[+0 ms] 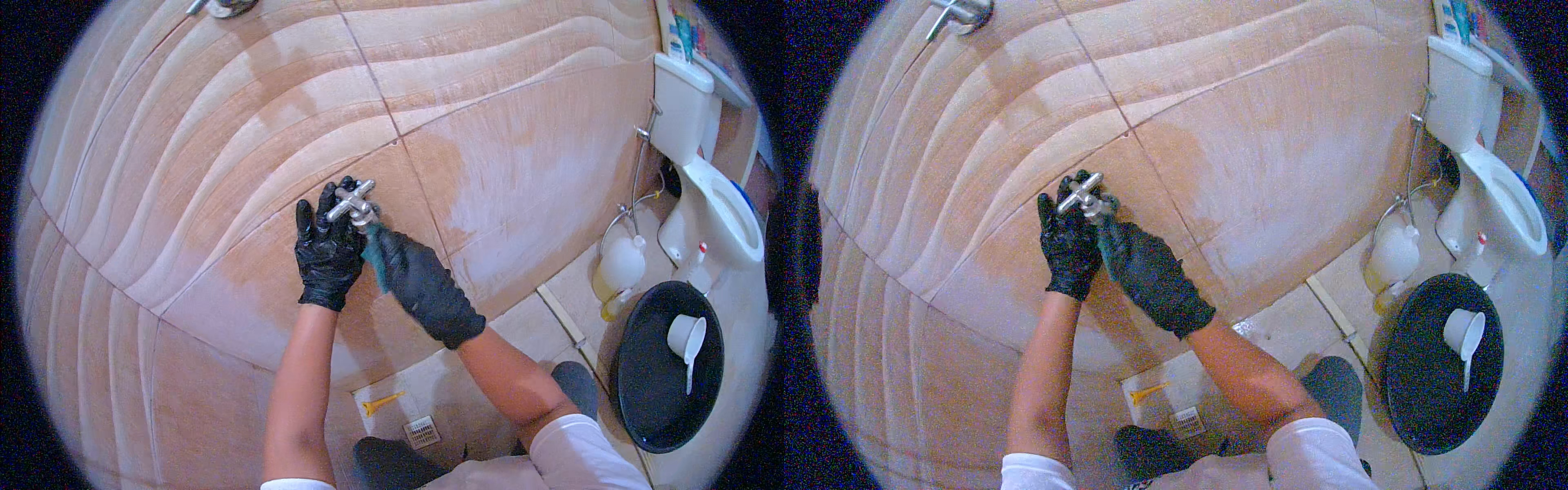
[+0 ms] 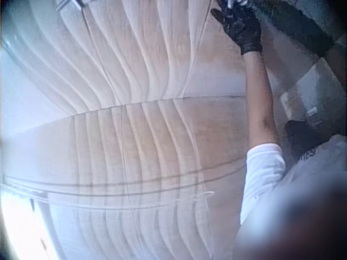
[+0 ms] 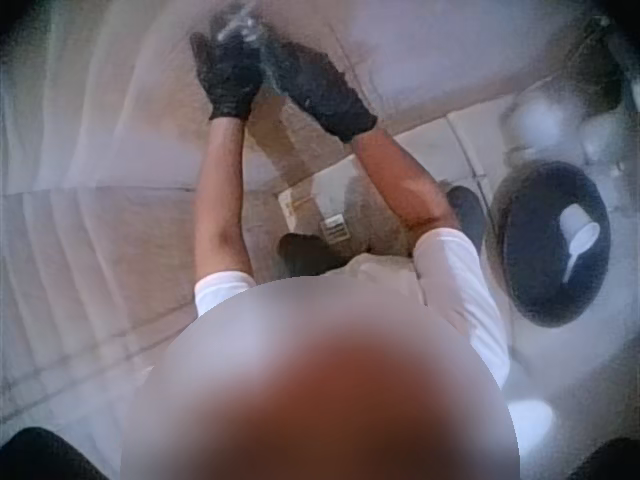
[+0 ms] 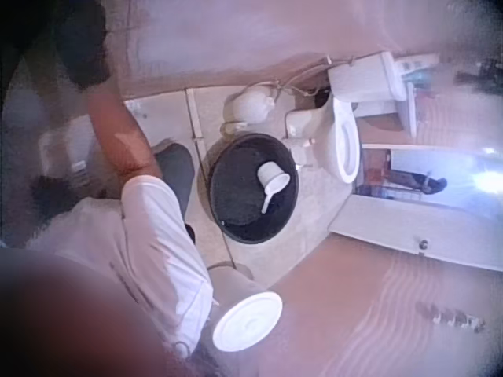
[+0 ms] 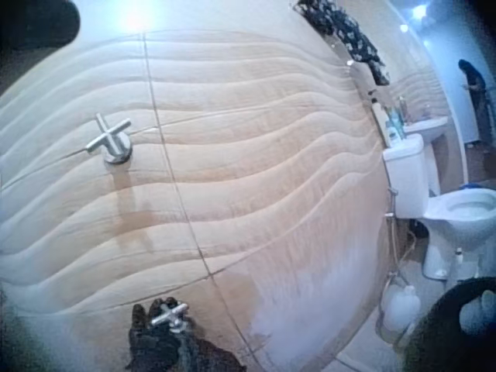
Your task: The person cleans a bathroom faucet by applying liquid cleaner from a bottle onto a sponge and scrubbing all surfaces of the faucet handle and spout by hand.
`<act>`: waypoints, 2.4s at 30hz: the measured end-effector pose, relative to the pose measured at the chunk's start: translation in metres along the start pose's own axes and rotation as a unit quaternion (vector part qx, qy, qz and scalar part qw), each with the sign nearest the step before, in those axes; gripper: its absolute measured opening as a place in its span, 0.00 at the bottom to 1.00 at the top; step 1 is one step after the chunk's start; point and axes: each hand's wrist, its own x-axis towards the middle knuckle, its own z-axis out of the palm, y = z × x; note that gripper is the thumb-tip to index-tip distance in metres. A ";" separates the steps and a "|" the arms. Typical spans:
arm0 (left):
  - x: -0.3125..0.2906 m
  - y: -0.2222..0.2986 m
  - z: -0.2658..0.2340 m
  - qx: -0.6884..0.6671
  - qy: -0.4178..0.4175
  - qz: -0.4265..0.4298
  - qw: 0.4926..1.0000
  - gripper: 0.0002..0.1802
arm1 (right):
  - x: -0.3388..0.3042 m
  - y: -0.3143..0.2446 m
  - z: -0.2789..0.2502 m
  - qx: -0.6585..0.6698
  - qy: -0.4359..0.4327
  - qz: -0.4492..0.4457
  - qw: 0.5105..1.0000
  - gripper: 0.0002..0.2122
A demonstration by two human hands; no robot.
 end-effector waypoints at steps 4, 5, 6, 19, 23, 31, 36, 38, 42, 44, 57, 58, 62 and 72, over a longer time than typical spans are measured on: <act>0.003 0.005 -0.007 0.424 -0.020 0.102 0.900 0.23 | 0.010 0.002 -0.014 0.300 -0.166 0.181 0.922 0.10; 0.003 0.008 -0.009 0.420 -0.026 0.095 0.902 0.23 | 0.007 -0.004 -0.009 0.331 -0.134 0.178 0.917 0.11; 0.001 0.009 -0.010 0.425 -0.014 0.135 0.895 0.22 | -0.001 -0.006 -0.004 0.360 -0.105 0.180 0.909 0.12; 0.001 0.014 -0.005 0.346 -0.009 0.113 0.931 0.20 | 0.005 0.025 0.005 0.114 -0.031 0.060 0.991 0.10; -0.005 0.011 -0.014 0.391 -0.005 0.125 0.912 0.21 | -0.015 0.006 0.012 0.143 -0.030 0.150 0.978 0.13; -0.004 0.018 -0.014 0.298 -0.012 0.117 0.947 0.17 | -0.002 -0.026 0.022 -0.118 0.118 0.101 0.981 0.12; -0.010 0.011 -0.038 0.393 0.035 0.182 0.901 0.21 | 0.001 -0.006 0.020 0.120 0.110 0.158 0.974 0.14; -0.012 0.010 -0.061 0.413 0.085 0.155 0.894 0.24 | 0.001 -0.026 0.018 0.085 0.112 0.171 0.975 0.14; -0.012 0.010 -0.084 0.396 0.084 0.185 0.896 0.25 | -0.007 -0.025 0.020 -0.368 0.135 -0.026 0.920 0.14; -0.014 0.009 -0.082 0.403 0.083 0.202 0.889 0.25 | -0.007 -0.022 0.019 -0.423 0.132 -0.066 0.894 0.13; -0.081 0.053 -0.013 0.065 0.197 -0.091 0.974 0.19 | -0.075 -0.011 -0.016 -0.183 0.068 0.004 0.981 0.21; -0.103 0.068 0.014 -0.075 0.166 -0.214 0.960 0.20 | -0.082 -0.007 -0.013 -0.159 0.029 0.006 0.987 0.20; -0.138 0.064 0.059 -0.389 0.121 -0.351 0.843 0.15 | -0.088 0.003 -0.006 -0.245 -0.141 -0.144 0.948 0.19; -0.065 0.080 0.047 -0.242 0.287 -0.173 0.911 0.12 | 0.095 -0.066 -0.053 -0.334 0.046 -0.338 0.879 0.14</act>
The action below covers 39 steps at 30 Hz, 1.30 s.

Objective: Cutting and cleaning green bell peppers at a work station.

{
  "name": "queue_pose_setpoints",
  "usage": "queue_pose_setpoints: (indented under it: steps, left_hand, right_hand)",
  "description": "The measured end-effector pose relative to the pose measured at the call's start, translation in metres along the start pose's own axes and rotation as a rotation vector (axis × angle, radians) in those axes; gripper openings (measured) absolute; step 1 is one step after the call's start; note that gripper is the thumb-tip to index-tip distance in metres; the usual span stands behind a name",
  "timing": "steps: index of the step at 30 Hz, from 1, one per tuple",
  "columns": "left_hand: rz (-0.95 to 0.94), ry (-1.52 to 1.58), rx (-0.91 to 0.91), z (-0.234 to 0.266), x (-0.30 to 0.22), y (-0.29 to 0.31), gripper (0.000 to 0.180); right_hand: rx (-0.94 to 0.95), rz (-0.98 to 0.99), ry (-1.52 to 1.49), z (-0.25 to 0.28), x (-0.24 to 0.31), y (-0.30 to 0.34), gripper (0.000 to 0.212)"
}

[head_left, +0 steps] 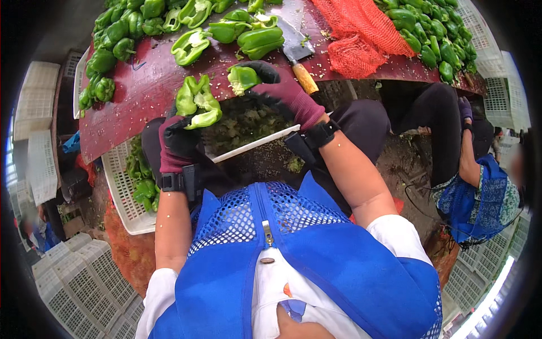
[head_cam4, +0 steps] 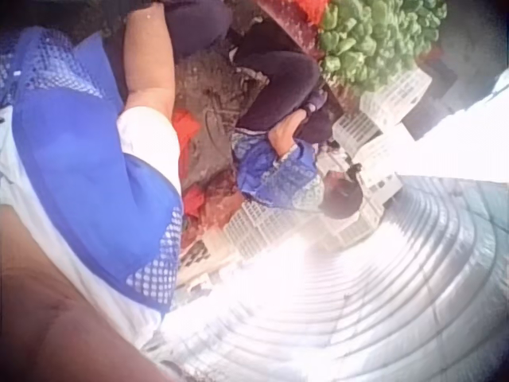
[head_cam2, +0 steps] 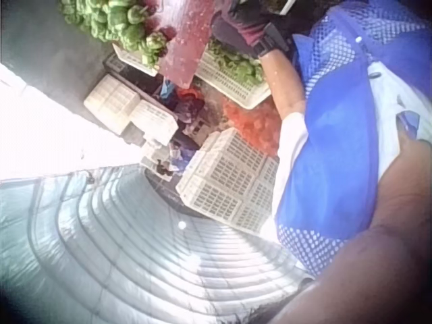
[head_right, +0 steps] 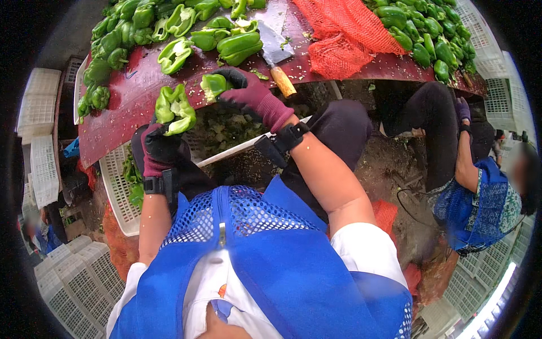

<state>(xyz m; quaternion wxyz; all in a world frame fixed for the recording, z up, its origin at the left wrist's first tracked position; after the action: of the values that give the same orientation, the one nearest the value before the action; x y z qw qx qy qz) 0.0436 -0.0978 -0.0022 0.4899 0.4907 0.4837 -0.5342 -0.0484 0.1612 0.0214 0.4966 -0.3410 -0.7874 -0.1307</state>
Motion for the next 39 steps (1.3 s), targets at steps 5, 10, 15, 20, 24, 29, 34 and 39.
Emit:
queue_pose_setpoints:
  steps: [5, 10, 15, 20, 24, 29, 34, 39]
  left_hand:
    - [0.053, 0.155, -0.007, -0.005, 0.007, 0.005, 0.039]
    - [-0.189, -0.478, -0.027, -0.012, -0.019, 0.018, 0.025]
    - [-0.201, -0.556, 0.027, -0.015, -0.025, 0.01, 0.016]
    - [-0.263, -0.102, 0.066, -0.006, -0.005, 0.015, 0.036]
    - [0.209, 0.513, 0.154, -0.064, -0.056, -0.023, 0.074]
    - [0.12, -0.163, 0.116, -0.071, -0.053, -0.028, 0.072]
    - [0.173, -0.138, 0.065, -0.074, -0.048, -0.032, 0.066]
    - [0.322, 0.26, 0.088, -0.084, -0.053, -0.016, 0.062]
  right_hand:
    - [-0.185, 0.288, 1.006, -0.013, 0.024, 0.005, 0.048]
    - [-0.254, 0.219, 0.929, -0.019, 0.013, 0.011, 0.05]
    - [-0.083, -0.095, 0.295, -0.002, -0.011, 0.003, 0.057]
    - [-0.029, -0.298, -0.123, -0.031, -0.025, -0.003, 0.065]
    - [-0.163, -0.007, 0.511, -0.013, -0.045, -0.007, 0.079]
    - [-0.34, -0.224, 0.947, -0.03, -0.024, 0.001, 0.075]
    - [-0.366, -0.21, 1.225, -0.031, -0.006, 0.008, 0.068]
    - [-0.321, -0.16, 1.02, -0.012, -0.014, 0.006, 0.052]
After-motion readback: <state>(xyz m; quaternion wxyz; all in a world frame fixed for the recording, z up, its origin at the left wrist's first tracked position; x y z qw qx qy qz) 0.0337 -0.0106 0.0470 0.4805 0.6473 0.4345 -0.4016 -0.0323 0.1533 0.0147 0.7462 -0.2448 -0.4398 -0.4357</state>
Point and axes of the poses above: each hand's wrist, its own y-axis away from the middle knuckle, its own z-axis out of the back of the hand, x = y × z, the point moved 4 cm from there along -y, towards the middle knuckle, and after that the axes turned 10 degrees about x, right-handed, at the moved point
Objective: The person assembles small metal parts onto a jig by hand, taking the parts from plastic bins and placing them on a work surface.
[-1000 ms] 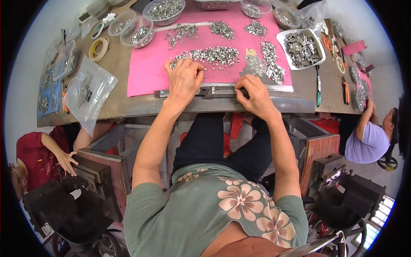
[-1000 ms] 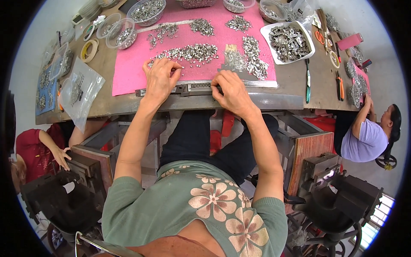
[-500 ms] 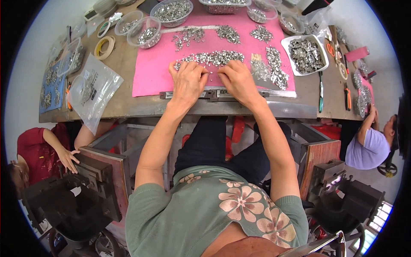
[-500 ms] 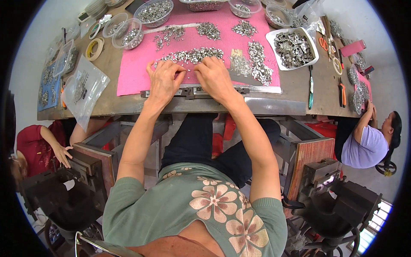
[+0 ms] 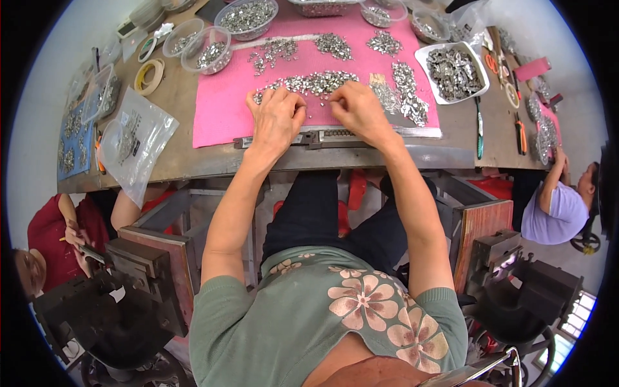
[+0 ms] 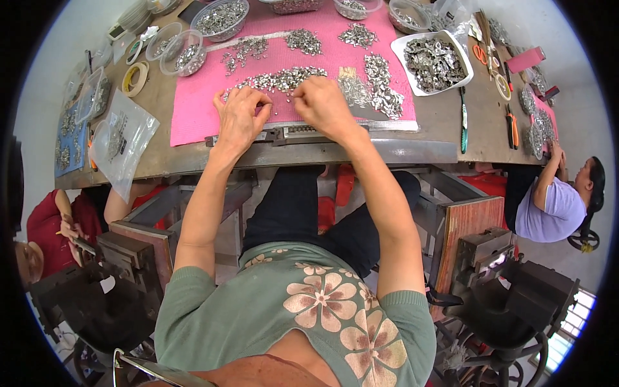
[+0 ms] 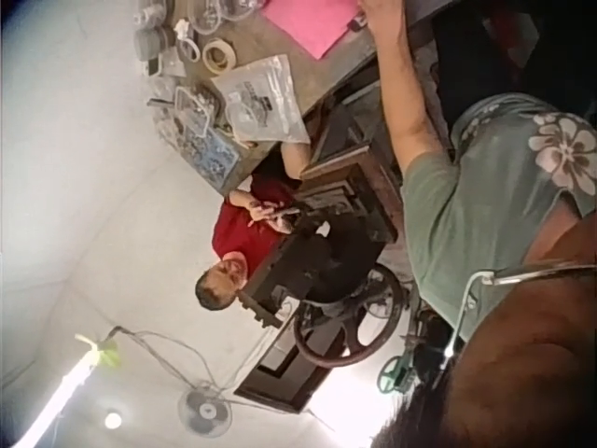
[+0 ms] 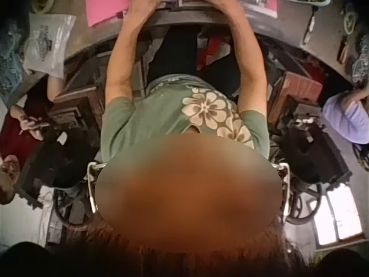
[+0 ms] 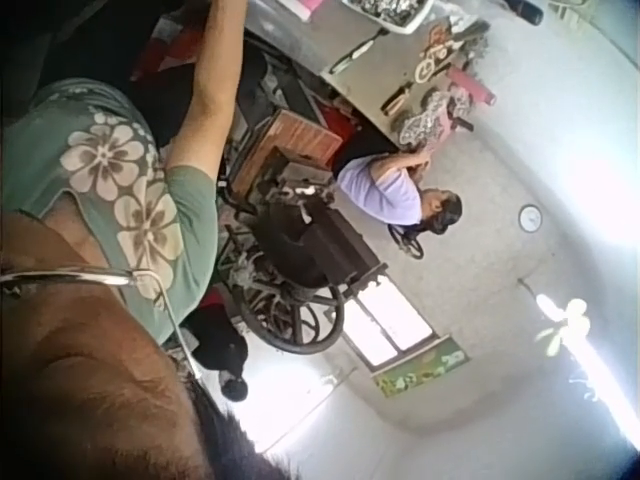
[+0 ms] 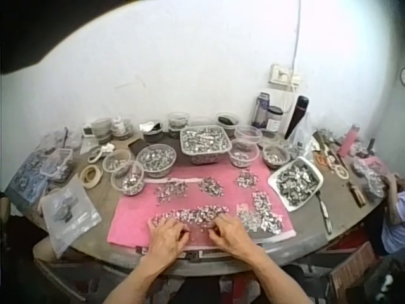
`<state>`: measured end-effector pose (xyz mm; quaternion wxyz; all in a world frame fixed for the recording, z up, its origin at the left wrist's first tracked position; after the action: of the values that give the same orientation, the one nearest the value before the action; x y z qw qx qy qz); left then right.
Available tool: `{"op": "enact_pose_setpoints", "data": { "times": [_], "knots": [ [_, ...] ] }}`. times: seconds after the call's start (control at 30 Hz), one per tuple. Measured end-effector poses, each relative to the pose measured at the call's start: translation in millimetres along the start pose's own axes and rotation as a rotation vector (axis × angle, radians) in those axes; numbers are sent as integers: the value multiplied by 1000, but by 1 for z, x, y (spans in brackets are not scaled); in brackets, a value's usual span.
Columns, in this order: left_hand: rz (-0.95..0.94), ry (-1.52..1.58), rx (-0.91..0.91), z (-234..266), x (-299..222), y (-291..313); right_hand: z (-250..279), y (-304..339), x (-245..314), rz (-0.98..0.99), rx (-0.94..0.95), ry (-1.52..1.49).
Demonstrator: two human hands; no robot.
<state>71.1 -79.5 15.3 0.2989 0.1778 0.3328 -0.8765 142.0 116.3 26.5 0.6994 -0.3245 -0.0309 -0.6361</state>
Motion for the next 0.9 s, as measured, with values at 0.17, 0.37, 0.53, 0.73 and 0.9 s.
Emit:
{"op": "enact_pose_setpoints", "data": {
  "times": [0.17,0.37,0.53,0.73,0.9],
  "knots": [
    [-56,140,14,-8,-34,5,40,47,-14,-188,45,-176],
    [-151,241,88,-34,-64,9,44,70,-4,35,5,9],
    [-143,198,110,-39,-66,11,42,72,-2,77,-13,73],
    [-109,293,22,-20,-56,19,48,85,-9,18,-16,-32],
    [3,112,-39,8,-38,48,52,109,-6,-95,-156,87]
  ]
}}
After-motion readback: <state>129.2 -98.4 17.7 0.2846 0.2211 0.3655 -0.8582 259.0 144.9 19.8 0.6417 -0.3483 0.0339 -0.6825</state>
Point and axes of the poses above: each hand's wrist, its own y-axis away from the middle knuckle, its own z-axis out of the back of the hand, x = y × z, the point moved 1 cm from there along -y, towards the middle knuckle, and after that the axes turned 10 degrees about y, right-handed, at the moved point
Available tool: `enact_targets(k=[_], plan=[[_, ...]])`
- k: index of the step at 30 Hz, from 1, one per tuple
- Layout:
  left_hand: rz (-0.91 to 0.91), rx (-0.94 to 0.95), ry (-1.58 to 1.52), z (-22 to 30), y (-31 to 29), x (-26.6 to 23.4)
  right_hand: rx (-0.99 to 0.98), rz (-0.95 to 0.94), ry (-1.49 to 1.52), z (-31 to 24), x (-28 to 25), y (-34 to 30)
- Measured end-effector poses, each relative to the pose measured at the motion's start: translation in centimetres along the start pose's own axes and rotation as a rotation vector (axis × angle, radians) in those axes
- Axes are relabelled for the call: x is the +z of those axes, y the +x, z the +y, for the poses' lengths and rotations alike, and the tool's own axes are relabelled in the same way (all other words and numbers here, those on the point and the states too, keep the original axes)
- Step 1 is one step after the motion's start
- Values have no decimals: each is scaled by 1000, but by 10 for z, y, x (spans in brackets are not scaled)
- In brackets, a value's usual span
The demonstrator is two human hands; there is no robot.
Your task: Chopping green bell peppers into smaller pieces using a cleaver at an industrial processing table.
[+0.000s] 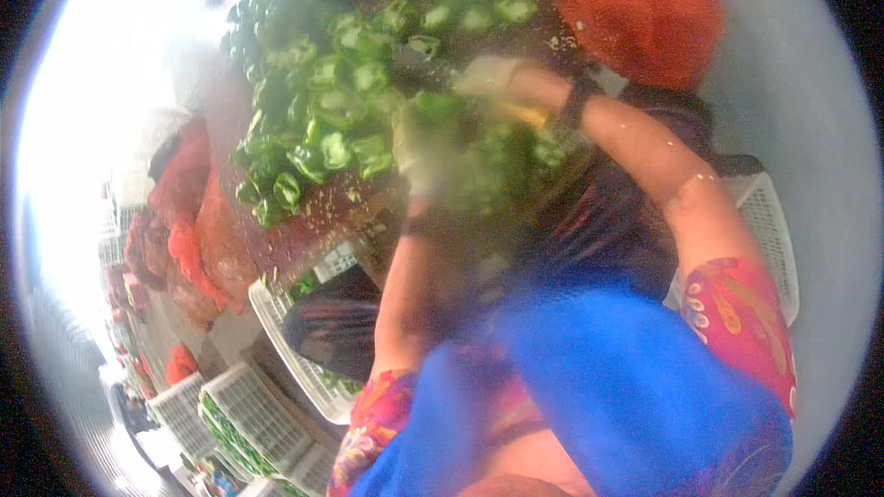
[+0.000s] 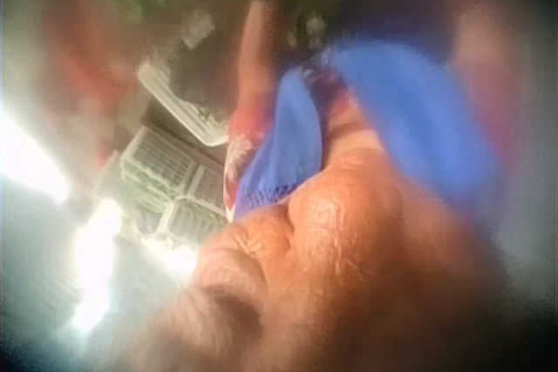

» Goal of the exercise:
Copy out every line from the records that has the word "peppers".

» Answer to this exercise:
Objective: Cutting and cleaning green bell peppers at a work station.
Your task: Chopping green bell peppers into smaller pieces using a cleaver at an industrial processing table.

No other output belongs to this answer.